Kook dormia de bruços, com um dos braços em torno dela, e havia algo na expressão serena dele que Babi aprendera a apreciar profundamente: era gostoso demais senti-lo assim tão tranquilo e saber que parte disso se devia àquele laço alegre e despretensioso que construíam, pouco a pouco. A garota moveu o corpo devagar ao se virar de lado, cuidando mesmo sabendo que seria necessário muito mais do que aquilo para que ele acordasse, e riu baixinho da forma como o rapaz franziu o nariz, mexendo os lábios discretamente e denunciando que notara algum movimento na cama. Ali, com os cabelos bagunçados e os olhos espertos escondidos detrás dos cílios grossos, ele se parecia com o garoto de vinte e poucos anos que era. E ela não poderia gostar mais do que via.
A mulher escorregou ainda mais para dentro do abraço dele, chegando o rosto perto de seu ombro para pousar ali um beijo leve, que logo se abriu em sorriso. Diante da ausência de qualquer reação, alinhou seu rosto ao dele, roubando-lhe a ponta do travesseiro, e levou uma das mãos até os cabelos do rapaz, agora tingidos de castanho próximo do natural, correndo os fios entre os dedos até afastá-los do rosto. Depois de desenhar aqueles traços tantas vezes com tinta sobre tela, desta vez ela os desenhava sobre o rosto dele com ponta dos dedos: tocou com carinho suas pálpebras que escondiam o que havia de mais bonito no garoto, e então a pontinha do nariz, rindo quando ele resmungou baixinho, para enfim contornar os lábios em forma de coração, sem perceber que mordia um sorriso ao fazê-lo.
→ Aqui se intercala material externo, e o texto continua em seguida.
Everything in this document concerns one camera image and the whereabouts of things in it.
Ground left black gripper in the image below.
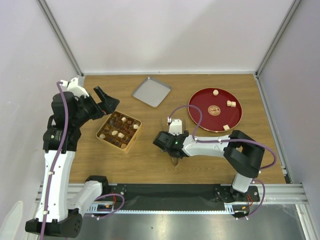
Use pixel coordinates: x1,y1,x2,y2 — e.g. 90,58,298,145
71,86,119,127

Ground brown metal tongs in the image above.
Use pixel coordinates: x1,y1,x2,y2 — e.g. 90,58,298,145
159,118,188,168

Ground silver tin lid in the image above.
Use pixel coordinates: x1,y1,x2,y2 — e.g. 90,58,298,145
132,76,172,108

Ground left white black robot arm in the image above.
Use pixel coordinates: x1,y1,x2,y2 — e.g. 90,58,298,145
25,86,120,239

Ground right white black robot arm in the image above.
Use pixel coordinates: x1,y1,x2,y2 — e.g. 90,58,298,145
152,130,265,202

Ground gold chocolate box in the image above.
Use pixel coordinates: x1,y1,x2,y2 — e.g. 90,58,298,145
96,111,143,154

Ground white square chocolate bottom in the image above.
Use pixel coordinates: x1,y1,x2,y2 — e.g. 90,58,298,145
223,125,230,131

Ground white heart chocolate top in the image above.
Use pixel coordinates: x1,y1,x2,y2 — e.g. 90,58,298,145
212,89,219,96

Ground white chocolate pair right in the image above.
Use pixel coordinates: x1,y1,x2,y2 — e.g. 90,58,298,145
226,100,237,108

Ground round red plate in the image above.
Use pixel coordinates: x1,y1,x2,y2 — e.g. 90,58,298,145
188,87,243,133

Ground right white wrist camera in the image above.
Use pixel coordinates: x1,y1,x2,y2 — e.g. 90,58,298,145
167,117,183,136

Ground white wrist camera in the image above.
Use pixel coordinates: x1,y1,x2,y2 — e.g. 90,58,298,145
59,77,90,98
167,117,183,136

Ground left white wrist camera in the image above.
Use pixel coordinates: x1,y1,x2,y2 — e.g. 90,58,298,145
59,77,90,98

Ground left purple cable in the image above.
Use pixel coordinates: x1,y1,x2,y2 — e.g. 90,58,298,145
39,81,70,240

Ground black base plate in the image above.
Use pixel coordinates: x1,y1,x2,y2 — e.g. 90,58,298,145
110,183,260,211

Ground aluminium frame rail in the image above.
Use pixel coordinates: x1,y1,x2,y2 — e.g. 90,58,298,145
34,182,311,216

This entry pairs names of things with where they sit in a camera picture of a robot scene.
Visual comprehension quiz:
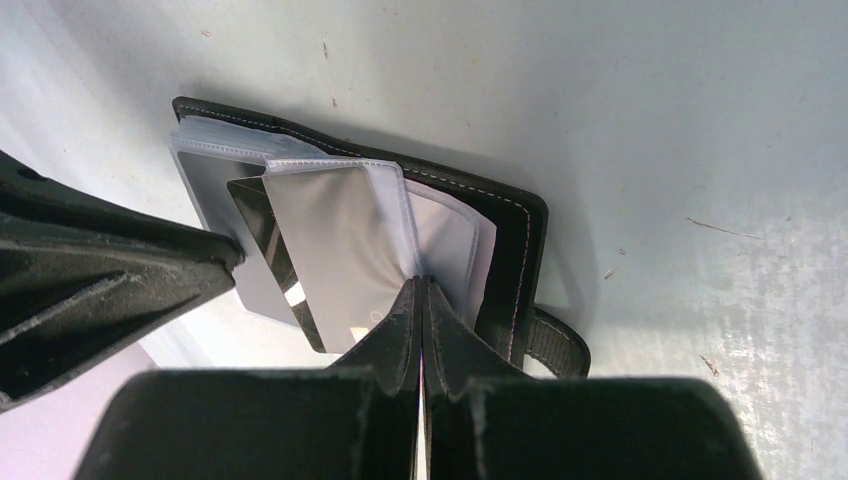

— Acorda, guri... - murmurou baixinho, apoiando-se sobre um dos cotovelos para alcançar o pescoço dele, deixando ali um beijo mais estalado, objetivando trazê-lo de volta à consciência com carinho - Kook... - chamou mais uma vez, e dessa vez a mão dele em suas costas a trouxe para mais perto, deixando-os frente a frente, e Babi não sabia se sorria porque estava enfim conseguindo começar a acordá-lo, ou porque ele a abraçava mesmo no sono. A garota passou uma das pernas por sobre as dele, encaixando-os ainda mais, para só então ver os cílios de Jungkook tremerem de levinho, denunciando que acordara - Bom dia... - Bárbara murmurou, tocando os lábios dele com os seus levemente, permitindo-se atrasar um pouco mais aquele abrir de olhos. As mãos de Jungkook brincavam em um carinho preguiçoso nas costas da garota, e quando ele abriu os olhos - e um sorriso sonolento - foi como se acariciasse o coração dela da mesma maneira.
— Bom dia... - aquele tom murmurado aliado ao modo como a voz dele parecia rouca pela manhã era algo que Babi teria tocando em seus fones de ouvido, se fosse possível.
Jungkook subiu uma das mãos pelas costas da garota, um sorriso miúdo e culpado surgindo em seu rosto ao não encontrar nada que impedisse o avanço, contornando o ombro até chegar ao rosto apenas segurá-lo com carinho, desenhando a mandíbula da artista com o polegar e demorando o que pareceu uma vida até unir seus lábios mais uma vez num beijo tranquilo e delicioso, que se partiu com meia dúzia de sorrisos.
— Você acordou há muito tempo? - ele perguntou, brincando com alguns fios dos cabelos cor de rosa da garota, que negou com a cabeça, arrancando-lhe um meio sorriso - Não consegue mesmo ficar acordada sozinha, não é? - continuou, rindo de verdade quando Bárbara negou mais uma vez, rindo com certa culpa. Ele não se importava de acordar com ela, no entanto: naquela rotina tão maluca, cada minuto na presença de Babi parecia precioso demais, porque era quando estava com ela - comendo na cama, rindo debaixo do chuveiro ou amando no sofá da sala - que ele sentia a cabeça nas nuvens, mas os pés bem perto do chão.
— Eu vou te recompensar com café da manhã. - ela mordeu a língua em um sorriso, segurando o queixo dele com os dedos para lhe roubar um beijo estalado antes se sentar na cama, deixando Jungkook com a visão de suas costas nuas. O garoto permitiu que seus olhos vagassem por ali por um instante, mas se apressou em afastá-los, quase como se não tivesse autorização para uma vista tão íntima que, apesar de já ter tido tantas vezes, ainda lhe fazia enrubescer quando fora de um contexto de sensualidade.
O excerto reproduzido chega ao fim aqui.